In general, it must be clear on the record that the inability to opine on questions of diagnosis and etiology is not the first impression of an uninformed examiner, but rather an assessment arrived at after all due diligence in seeking relevant medical information that may have bearing on the requested opinion.
Id. at 389.
For the Board to accept a medical examiner’s conclusion that determining the etiology of a disorder would require speculation, the evidence must demonstrate that “no medical expert can assess” the nature of the claimed disorder or that “the valid application of current medical knowledge could yield multiple possible etiologies with none more likely than not the cause of a veteran’s disability.” Id. Whether a medical examination report is adequate is generally a finding of fact that the Court reviews under the “clearly erroneous” standard of review. 38 U.S.C. § 7261(a)(4); Nolen v. Gober, 14 Vet.App. 183, 184 (2000).
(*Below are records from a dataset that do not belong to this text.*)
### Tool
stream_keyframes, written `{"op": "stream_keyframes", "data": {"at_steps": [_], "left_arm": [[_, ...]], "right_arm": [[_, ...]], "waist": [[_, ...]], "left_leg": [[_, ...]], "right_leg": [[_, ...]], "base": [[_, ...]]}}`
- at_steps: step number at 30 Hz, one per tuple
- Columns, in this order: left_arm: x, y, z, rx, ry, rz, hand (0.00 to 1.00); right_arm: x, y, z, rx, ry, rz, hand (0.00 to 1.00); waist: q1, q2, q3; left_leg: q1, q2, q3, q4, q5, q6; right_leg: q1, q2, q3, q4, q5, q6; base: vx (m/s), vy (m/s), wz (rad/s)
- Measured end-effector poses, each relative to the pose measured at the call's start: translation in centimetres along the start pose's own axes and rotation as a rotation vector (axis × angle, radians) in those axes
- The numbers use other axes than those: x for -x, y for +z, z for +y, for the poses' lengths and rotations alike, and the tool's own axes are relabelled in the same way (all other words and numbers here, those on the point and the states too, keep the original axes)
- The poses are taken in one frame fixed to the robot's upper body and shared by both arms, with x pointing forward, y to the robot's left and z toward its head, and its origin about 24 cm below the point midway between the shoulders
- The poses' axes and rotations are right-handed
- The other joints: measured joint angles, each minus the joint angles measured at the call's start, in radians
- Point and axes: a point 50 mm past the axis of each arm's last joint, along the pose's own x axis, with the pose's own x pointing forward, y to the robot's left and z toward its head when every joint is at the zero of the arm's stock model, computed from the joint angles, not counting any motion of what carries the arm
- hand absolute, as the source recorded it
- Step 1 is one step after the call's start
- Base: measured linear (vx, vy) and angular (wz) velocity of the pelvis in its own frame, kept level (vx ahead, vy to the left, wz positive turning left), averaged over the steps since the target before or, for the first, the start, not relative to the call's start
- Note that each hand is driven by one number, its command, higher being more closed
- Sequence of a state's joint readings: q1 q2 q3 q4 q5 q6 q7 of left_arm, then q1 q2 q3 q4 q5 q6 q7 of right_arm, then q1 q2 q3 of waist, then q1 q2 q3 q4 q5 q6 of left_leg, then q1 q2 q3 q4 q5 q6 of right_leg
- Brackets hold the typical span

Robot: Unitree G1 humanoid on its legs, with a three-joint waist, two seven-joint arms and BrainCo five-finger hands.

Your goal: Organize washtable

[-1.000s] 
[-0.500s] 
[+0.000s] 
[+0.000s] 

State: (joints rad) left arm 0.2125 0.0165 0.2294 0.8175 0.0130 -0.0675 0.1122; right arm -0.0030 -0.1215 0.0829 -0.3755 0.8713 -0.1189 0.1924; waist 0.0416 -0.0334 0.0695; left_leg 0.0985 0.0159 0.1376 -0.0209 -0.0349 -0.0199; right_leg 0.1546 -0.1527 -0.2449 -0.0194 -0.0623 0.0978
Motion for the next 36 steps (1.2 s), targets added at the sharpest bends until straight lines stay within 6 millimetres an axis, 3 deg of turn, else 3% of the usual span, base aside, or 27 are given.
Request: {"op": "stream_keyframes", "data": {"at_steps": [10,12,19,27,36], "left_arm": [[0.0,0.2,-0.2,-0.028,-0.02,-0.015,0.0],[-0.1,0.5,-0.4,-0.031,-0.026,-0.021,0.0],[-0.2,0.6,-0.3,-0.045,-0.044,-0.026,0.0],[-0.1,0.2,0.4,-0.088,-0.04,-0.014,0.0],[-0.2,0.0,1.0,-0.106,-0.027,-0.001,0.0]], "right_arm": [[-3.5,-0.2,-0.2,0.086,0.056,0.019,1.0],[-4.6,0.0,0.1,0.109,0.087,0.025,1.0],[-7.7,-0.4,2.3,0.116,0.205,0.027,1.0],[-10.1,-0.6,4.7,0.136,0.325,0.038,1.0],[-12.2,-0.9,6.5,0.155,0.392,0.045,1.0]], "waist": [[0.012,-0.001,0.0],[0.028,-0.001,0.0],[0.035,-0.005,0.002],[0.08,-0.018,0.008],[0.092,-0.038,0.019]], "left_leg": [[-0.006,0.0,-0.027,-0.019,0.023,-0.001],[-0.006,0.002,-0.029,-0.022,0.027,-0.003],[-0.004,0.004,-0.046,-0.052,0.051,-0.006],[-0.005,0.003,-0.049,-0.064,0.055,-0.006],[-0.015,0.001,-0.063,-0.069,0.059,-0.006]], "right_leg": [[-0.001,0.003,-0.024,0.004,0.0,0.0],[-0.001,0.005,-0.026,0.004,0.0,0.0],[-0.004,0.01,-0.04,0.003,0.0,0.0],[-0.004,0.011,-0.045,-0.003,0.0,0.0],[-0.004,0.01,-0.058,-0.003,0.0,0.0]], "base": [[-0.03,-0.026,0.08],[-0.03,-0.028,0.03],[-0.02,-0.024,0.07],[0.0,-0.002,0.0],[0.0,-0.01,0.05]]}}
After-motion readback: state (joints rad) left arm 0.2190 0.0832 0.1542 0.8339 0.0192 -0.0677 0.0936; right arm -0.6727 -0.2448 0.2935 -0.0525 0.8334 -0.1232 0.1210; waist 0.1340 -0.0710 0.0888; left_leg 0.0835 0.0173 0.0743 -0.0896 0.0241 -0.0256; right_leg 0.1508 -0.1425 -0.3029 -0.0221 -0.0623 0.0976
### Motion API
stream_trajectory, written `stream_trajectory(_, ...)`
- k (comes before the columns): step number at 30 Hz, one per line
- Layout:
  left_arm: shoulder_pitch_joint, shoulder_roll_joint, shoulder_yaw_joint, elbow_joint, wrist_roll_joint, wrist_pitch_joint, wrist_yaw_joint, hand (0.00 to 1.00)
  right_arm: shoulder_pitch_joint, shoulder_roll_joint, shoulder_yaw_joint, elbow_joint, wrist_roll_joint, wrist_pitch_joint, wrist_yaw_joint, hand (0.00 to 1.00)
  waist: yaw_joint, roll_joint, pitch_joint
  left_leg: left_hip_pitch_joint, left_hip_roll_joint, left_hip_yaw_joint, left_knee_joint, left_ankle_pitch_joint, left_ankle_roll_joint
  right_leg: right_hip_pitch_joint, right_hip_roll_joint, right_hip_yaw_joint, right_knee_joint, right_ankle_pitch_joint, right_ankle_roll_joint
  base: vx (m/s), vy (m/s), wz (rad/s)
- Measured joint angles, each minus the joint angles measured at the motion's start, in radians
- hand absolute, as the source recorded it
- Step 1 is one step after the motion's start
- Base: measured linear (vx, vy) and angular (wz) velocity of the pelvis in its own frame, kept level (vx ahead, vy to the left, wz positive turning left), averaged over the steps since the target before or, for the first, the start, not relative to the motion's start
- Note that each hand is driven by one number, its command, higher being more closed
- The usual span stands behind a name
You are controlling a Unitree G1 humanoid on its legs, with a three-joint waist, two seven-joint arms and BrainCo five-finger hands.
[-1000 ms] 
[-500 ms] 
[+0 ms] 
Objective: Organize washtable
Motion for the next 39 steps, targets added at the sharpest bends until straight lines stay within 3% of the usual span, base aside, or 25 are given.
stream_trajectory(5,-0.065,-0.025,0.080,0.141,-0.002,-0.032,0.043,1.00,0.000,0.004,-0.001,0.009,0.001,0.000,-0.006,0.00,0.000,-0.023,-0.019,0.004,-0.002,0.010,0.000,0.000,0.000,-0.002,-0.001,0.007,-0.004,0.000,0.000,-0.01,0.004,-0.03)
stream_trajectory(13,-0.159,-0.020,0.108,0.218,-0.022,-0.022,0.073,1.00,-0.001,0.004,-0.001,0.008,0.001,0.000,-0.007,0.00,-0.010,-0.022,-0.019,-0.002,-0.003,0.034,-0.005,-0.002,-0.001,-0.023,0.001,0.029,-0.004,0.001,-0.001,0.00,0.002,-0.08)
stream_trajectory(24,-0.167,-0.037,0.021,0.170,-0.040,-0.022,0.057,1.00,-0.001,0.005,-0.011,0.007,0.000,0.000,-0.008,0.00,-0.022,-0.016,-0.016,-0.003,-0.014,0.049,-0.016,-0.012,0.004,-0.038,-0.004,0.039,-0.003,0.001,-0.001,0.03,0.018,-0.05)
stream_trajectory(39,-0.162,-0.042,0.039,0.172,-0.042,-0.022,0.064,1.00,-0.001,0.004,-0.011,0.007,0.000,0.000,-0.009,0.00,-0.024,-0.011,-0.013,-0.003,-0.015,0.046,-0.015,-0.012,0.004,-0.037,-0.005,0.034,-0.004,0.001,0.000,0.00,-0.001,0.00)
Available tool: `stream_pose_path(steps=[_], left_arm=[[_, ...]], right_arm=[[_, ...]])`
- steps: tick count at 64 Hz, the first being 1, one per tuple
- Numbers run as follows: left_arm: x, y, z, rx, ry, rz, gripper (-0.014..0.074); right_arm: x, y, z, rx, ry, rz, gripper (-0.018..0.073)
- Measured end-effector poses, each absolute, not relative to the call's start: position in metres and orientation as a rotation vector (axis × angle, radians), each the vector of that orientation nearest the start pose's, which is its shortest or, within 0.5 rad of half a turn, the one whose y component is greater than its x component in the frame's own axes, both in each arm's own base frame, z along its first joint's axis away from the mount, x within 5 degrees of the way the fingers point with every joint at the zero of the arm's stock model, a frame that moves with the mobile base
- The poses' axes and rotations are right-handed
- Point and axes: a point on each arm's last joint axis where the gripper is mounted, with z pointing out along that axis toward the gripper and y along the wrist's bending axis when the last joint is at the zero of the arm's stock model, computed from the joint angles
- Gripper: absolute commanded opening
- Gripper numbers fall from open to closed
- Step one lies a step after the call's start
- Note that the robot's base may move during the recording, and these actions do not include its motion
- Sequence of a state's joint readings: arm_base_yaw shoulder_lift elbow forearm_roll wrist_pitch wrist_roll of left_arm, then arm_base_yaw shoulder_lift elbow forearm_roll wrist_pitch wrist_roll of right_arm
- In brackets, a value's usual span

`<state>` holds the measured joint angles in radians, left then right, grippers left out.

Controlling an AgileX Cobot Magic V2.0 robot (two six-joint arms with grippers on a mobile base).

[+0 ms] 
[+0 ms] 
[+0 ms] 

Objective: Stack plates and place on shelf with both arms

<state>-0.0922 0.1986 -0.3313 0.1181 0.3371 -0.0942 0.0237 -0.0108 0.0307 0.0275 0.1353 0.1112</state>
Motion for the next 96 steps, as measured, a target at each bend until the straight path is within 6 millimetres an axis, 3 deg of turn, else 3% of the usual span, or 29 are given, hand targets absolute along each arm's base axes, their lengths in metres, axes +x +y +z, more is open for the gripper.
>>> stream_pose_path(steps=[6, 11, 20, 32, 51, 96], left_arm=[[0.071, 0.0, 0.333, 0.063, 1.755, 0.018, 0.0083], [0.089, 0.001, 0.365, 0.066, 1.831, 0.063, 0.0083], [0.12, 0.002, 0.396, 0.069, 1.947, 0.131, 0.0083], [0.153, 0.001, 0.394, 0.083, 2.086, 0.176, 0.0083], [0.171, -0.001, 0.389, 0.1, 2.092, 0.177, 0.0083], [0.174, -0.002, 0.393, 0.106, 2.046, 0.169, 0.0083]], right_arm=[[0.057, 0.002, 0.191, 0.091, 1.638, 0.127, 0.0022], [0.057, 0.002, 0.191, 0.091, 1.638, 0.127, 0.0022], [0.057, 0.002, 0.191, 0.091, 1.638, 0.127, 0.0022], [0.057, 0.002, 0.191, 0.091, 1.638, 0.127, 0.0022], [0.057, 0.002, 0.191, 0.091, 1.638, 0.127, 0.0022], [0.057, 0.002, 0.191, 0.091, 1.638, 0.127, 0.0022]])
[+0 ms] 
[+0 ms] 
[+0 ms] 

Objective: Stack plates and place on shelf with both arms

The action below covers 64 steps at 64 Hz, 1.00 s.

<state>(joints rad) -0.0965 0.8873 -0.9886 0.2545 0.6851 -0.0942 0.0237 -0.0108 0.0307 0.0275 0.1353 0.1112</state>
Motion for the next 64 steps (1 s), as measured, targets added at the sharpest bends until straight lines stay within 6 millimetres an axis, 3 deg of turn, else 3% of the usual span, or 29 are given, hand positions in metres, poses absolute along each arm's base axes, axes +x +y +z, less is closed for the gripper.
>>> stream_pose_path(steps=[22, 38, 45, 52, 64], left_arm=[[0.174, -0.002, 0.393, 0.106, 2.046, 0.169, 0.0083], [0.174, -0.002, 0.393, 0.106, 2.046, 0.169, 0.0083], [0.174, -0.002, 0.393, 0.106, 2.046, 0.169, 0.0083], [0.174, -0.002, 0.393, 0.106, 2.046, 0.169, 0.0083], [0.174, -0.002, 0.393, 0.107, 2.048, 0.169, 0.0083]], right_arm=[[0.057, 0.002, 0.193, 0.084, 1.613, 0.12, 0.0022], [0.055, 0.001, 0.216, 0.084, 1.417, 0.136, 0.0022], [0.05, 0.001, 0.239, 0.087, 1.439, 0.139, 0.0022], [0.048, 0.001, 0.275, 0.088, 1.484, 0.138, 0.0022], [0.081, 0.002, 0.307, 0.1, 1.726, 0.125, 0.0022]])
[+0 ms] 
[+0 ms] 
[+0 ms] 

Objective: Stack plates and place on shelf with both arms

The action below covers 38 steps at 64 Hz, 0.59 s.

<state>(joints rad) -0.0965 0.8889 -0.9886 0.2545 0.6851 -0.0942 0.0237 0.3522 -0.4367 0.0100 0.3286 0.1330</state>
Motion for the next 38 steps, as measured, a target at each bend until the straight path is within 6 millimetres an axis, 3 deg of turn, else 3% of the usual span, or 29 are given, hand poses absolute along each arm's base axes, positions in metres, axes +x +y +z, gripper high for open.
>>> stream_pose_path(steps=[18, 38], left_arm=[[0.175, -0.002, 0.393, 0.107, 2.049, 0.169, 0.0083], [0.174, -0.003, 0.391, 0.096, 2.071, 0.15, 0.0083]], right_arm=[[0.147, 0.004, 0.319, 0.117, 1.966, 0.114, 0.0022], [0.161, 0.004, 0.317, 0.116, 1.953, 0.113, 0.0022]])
The March 2012 examiner supported his conclusion with the following statement:
It is known that the [appellant] had an acute exposure. [He] also worked in an area that could result in occupational exposures, although he cannot report any other known incidents. At all other times, the hydrazine detectors registered safe levels. In animal studies, acute exposures cause symptoms such as tremor, but not changes in the liver. Chronic exposure in several animal models resulted in liver disease and steatosis. There are no studies that identify the results of acute exposure long term in humans. Ultimately the effect on the liver is unknown. Therefore the above opinion is given. With further research on the effects of hydrazine, it may be more clear in the future.
- at 51.
The examiner’s findings are deficient for a few reasons. First, under the heading “pertinent evidence,” the examiner cited to two web sites. Id. The first links to a report published in 1987. See www.inchem.org/documents/ehc/ehc/ehc68.htm (last visited January 30, 2014).2 The references cited by the authors of that report include dozens of studies from the 1970s and 1960s and even a few studies from the 1950s. It is beyond belief that research on this topic, which had been extensive, suddenly ceased in 1987, and that the examiner’s thorough research turned up nothing of note written since that time. Regardless, without a statement from the examiner explaining why a 25-year-old report is the best and most recent evidence describing the effects of monomethylhydrazine exposure, the Court is not convinced that the examiner exercised “all due diligence in seeking relevant medical information.” Jones, 23 Vet.App. at 389.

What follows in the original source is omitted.